### Work instruction
Scan the listing for the word "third", and copy out each line where it is found.
==== Dataset entries ====
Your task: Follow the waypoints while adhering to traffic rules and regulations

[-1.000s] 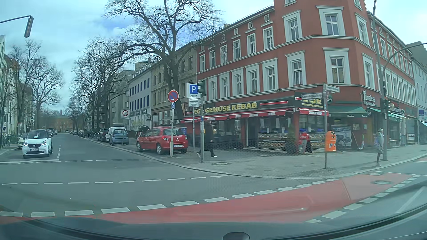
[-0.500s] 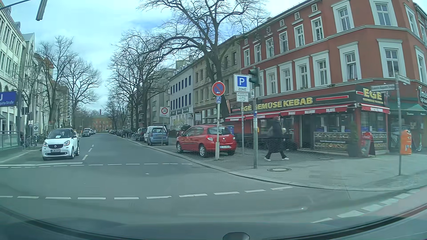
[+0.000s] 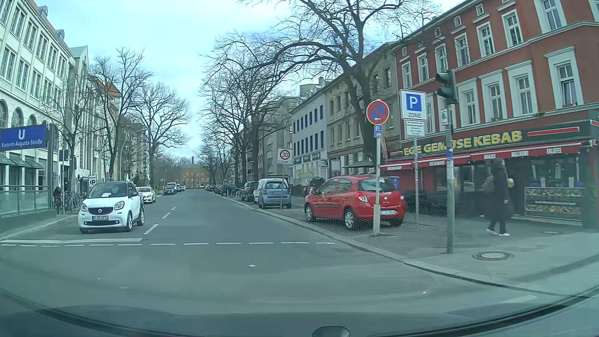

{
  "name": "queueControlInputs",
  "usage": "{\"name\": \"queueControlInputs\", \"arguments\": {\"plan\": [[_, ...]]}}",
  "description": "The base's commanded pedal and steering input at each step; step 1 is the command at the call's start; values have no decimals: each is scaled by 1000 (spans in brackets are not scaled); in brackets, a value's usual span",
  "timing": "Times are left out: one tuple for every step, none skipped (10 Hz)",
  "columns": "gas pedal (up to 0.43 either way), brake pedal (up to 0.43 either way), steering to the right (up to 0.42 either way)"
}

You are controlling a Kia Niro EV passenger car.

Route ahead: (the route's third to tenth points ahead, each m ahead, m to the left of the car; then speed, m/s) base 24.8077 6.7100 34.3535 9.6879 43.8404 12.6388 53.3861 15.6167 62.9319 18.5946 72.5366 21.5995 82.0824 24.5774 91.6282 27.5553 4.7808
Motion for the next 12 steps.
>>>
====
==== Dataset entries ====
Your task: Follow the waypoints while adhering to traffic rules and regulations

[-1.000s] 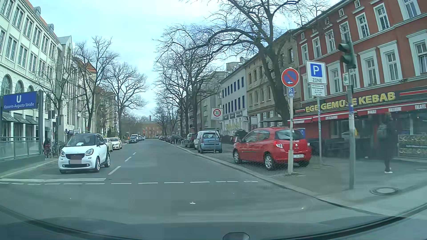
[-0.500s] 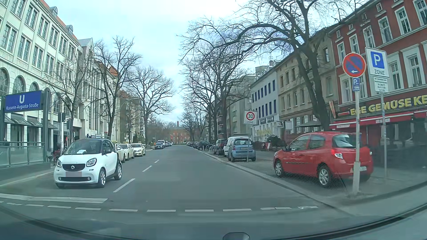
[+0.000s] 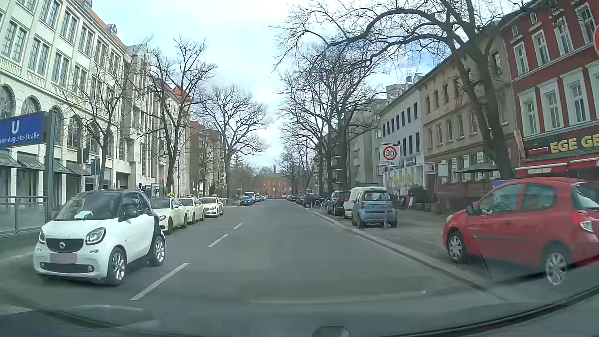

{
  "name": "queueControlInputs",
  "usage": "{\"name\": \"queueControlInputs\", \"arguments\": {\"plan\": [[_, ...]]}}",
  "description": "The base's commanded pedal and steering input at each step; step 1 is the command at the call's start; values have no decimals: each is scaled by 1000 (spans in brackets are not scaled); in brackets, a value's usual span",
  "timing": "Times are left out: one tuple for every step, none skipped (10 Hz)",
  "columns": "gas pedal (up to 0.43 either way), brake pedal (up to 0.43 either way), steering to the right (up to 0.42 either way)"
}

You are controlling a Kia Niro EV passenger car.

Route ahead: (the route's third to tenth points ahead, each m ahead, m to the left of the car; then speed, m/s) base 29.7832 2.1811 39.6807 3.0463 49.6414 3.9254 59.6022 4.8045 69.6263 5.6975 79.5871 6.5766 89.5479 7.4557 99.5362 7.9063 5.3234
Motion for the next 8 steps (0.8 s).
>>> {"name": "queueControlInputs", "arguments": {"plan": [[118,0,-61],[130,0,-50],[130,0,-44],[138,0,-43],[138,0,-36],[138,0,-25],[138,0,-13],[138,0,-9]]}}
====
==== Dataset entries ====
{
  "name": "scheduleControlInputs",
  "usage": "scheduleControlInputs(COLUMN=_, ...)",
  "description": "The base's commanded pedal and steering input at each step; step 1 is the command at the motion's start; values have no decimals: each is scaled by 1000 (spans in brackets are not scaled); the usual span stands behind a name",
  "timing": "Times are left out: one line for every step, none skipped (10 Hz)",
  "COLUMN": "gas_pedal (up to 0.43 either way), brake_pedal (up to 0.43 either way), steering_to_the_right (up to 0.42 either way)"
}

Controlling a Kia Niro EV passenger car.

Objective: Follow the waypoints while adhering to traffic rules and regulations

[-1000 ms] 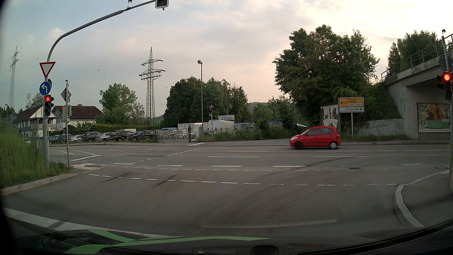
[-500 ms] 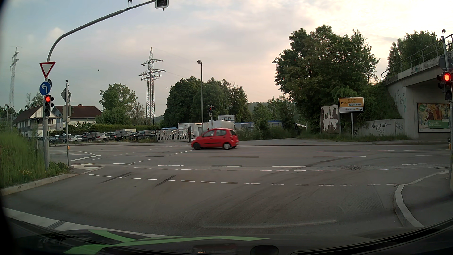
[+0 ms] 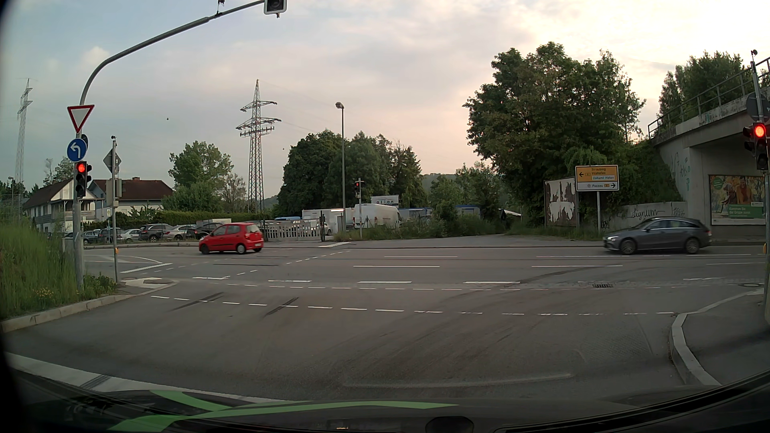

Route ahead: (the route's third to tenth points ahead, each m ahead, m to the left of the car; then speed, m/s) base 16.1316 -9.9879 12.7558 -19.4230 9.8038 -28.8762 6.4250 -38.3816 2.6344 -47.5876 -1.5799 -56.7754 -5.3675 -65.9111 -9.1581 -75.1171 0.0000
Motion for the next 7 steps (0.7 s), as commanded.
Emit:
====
### Exercise solution
Route ahead: (the route's third to tenth points ahead, each m ahead, m to the left of the car; then speed, m/s) base 24.8077 6.7100 34.3535 9.6879 43.8404 12.6388 53.3861 15.6167 62.9319 18.5946 72.5366 21.5995 82.0824 24.5774 91.6282 27.5553 4.7808
Route ahead: (the route's third to tenth points ahead, each m ahead, m to the left of the car; then speed, m/s) base 29.7832 2.1811 39.6807 3.0463 49.6414 3.9254 59.6022 4.8045 69.6263 5.6975 79.5871 6.5766 89.5479 7.4557 99.5362 7.9063 5.3234
Route ahead: (the route's third to tenth points ahead, each m ahead, m to the left of the car; then speed, m/s) base 16.1316 -9.9879 12.7558 -19.4230 9.8038 -28.8762 6.4250 -38.3816 2.6344 -47.5876 -1.5799 -56.7754 -5.3675 -65.9111 -9.1581 -75.1171 0.0000

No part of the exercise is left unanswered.